Tally the lines in the data below in which the word "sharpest" occurs, then give only the total.

───

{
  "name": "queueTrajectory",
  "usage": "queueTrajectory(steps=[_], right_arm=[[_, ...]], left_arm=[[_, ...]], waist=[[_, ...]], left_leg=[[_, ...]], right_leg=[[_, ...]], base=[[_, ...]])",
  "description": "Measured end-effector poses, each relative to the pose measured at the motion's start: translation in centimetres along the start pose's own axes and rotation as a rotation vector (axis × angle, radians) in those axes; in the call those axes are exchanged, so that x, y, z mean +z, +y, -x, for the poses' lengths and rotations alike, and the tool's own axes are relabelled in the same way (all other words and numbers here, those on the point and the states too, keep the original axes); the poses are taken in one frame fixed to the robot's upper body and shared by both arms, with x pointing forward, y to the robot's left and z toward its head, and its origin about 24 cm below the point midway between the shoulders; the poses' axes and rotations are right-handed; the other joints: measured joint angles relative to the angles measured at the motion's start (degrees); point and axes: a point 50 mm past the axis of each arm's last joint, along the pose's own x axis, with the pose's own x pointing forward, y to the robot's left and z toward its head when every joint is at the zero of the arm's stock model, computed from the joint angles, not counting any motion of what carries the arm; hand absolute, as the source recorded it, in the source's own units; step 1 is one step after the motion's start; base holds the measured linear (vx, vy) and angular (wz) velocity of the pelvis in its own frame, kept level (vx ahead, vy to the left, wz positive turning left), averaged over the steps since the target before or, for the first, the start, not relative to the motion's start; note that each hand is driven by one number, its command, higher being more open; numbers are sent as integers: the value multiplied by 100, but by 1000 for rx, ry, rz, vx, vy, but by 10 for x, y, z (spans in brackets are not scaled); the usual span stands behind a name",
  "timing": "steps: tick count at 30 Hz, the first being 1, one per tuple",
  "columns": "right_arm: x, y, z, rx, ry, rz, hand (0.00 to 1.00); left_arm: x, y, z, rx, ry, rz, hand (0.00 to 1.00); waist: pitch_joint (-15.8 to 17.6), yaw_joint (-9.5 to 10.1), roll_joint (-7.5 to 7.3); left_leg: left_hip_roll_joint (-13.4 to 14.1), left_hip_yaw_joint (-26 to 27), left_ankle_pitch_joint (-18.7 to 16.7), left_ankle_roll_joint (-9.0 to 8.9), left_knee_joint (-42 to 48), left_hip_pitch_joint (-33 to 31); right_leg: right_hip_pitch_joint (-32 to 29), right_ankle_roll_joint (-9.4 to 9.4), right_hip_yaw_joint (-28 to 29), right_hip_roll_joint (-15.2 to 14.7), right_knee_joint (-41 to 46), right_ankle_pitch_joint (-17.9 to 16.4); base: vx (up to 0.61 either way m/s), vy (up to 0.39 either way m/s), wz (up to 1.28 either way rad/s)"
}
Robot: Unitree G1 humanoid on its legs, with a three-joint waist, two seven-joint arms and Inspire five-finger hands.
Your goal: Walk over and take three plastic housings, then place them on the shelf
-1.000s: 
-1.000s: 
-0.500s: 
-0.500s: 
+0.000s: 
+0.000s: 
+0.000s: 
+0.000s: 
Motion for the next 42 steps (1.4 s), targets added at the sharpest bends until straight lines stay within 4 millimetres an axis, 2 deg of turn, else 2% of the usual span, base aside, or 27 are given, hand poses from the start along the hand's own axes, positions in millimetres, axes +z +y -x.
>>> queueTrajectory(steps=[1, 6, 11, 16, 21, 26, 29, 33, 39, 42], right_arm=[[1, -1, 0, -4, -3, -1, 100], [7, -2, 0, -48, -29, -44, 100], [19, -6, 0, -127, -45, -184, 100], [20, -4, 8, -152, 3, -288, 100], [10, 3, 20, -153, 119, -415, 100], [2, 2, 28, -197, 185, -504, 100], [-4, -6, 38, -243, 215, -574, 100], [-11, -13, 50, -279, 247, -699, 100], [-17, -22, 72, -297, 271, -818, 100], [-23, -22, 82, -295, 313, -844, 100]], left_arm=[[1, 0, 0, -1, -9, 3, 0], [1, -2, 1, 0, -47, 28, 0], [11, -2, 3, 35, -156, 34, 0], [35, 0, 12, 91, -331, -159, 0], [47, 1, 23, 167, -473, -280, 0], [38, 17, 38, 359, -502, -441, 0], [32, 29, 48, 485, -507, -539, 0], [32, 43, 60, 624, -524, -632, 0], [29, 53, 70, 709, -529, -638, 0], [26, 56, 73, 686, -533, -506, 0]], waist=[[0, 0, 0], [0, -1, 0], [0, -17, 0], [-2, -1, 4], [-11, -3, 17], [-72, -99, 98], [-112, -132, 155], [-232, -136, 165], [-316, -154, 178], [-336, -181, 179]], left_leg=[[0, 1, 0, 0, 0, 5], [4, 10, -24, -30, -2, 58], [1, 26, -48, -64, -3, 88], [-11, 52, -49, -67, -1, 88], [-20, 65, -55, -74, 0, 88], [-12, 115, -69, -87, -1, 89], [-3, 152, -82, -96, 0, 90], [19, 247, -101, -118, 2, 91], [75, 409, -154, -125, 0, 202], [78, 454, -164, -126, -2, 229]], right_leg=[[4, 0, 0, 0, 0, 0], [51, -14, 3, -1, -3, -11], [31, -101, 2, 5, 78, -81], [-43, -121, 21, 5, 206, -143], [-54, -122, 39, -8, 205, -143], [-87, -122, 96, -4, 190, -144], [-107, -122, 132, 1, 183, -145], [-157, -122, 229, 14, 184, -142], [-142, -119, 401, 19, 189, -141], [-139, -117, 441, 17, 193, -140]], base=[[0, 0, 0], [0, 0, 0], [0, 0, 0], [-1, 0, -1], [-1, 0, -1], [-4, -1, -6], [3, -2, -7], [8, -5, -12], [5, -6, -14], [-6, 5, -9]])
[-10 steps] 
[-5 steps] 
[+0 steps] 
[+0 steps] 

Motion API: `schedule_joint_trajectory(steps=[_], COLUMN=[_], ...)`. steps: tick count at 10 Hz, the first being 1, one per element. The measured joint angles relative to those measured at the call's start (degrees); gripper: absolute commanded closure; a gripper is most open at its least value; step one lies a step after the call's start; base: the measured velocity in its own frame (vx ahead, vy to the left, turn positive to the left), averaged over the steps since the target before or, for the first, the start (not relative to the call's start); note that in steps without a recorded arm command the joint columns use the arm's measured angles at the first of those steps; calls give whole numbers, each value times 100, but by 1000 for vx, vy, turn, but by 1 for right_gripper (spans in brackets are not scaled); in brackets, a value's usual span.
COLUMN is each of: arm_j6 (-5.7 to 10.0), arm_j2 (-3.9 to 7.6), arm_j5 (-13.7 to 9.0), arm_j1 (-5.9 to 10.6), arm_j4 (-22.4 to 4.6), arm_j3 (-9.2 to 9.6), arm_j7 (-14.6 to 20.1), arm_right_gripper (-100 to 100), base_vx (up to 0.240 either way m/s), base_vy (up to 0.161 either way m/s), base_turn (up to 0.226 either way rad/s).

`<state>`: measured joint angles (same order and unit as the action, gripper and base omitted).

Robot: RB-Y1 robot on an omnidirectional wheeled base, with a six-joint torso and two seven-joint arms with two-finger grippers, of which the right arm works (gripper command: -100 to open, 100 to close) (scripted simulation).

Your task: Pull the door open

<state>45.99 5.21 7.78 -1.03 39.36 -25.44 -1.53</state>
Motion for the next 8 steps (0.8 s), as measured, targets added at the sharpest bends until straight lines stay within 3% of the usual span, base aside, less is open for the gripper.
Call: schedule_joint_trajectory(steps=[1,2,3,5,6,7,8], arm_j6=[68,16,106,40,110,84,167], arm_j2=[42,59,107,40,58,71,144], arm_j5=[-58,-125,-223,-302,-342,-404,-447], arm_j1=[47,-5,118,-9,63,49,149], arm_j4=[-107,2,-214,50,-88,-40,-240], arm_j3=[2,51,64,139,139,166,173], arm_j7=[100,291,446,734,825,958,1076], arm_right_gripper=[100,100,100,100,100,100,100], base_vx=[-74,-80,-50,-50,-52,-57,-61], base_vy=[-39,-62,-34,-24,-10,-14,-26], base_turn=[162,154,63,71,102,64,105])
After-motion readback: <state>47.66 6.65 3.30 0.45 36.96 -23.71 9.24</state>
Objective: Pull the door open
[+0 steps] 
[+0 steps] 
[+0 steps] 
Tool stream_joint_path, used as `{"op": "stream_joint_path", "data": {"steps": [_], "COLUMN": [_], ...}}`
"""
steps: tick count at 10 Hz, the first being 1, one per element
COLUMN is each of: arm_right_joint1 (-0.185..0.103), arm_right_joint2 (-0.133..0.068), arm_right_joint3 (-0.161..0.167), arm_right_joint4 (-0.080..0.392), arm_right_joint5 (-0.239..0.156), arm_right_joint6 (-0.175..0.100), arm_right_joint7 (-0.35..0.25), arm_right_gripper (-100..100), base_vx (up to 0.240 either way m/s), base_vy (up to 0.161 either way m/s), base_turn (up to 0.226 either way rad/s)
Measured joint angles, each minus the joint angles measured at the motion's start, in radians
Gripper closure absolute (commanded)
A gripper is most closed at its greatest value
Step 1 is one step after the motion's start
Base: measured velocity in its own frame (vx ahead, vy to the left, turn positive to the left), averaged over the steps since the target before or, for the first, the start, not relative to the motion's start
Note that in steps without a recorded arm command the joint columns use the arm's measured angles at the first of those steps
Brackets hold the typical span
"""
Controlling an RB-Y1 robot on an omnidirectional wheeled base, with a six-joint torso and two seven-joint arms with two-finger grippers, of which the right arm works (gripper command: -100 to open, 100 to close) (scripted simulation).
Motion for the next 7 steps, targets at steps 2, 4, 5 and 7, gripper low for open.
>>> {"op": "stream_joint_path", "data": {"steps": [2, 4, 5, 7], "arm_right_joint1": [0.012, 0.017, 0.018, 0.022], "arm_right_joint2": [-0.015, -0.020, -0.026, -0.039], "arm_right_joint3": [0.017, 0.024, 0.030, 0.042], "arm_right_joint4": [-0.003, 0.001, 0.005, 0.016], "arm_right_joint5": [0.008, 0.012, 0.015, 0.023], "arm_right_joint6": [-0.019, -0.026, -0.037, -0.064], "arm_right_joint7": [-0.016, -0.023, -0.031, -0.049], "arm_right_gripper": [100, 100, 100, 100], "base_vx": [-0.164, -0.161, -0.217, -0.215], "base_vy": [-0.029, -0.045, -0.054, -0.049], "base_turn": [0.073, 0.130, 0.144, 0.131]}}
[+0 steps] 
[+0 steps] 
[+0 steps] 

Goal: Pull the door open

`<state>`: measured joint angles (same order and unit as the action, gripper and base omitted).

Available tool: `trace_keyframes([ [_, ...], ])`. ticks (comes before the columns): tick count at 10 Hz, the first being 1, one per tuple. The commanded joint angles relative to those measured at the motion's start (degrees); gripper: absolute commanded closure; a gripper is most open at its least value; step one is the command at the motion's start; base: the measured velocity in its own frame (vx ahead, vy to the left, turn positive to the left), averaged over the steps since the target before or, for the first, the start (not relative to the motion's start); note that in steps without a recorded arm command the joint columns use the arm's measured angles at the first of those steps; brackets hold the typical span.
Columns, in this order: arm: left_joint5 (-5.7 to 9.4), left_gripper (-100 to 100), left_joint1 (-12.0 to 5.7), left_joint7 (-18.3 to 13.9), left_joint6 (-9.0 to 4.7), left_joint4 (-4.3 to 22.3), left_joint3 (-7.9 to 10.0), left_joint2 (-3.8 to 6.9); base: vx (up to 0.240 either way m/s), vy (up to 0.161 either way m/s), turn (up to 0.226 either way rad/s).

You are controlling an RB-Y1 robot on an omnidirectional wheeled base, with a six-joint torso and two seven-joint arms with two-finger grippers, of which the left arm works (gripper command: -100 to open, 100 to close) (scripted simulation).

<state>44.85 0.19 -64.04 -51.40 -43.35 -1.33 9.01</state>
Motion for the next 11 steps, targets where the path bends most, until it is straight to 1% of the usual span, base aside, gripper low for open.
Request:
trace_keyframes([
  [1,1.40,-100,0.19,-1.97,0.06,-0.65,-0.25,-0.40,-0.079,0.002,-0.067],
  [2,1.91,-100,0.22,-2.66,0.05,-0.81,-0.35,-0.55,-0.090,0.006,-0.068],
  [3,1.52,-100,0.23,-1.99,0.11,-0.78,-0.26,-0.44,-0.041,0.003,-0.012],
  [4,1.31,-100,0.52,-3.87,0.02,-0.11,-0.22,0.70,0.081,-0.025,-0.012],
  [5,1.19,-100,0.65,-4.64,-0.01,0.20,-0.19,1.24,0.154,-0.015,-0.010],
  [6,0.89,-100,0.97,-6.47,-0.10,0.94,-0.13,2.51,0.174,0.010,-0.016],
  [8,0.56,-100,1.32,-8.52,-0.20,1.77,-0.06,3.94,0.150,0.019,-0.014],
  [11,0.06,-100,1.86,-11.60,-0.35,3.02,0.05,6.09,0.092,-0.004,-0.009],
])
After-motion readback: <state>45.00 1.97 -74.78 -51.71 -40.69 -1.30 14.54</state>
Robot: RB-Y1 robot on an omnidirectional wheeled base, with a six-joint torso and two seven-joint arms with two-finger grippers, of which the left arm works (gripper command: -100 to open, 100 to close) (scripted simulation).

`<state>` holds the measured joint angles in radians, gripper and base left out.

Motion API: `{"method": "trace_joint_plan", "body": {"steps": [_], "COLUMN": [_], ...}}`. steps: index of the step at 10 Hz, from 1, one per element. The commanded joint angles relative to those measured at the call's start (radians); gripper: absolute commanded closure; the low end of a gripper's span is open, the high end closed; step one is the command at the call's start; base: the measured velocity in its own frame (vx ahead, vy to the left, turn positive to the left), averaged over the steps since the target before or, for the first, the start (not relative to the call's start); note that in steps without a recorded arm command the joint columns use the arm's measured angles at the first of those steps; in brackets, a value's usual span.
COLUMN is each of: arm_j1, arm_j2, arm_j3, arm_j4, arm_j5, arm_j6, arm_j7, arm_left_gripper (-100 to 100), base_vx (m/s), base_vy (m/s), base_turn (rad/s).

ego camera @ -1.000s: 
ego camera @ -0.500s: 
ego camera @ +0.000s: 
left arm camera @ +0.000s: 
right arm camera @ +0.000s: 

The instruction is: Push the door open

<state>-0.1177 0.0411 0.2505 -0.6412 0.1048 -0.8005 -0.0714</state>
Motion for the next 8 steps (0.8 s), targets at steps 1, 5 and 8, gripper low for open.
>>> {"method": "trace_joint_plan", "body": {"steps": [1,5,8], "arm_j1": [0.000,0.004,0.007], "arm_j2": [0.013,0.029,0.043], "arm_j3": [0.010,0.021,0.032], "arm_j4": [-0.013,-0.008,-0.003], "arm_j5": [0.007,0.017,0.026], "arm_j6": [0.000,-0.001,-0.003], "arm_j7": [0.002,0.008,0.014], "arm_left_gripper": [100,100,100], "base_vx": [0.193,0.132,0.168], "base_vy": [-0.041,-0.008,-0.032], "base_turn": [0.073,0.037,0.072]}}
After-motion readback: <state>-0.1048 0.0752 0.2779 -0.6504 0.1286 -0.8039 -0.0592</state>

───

TASK SOLUTION: 2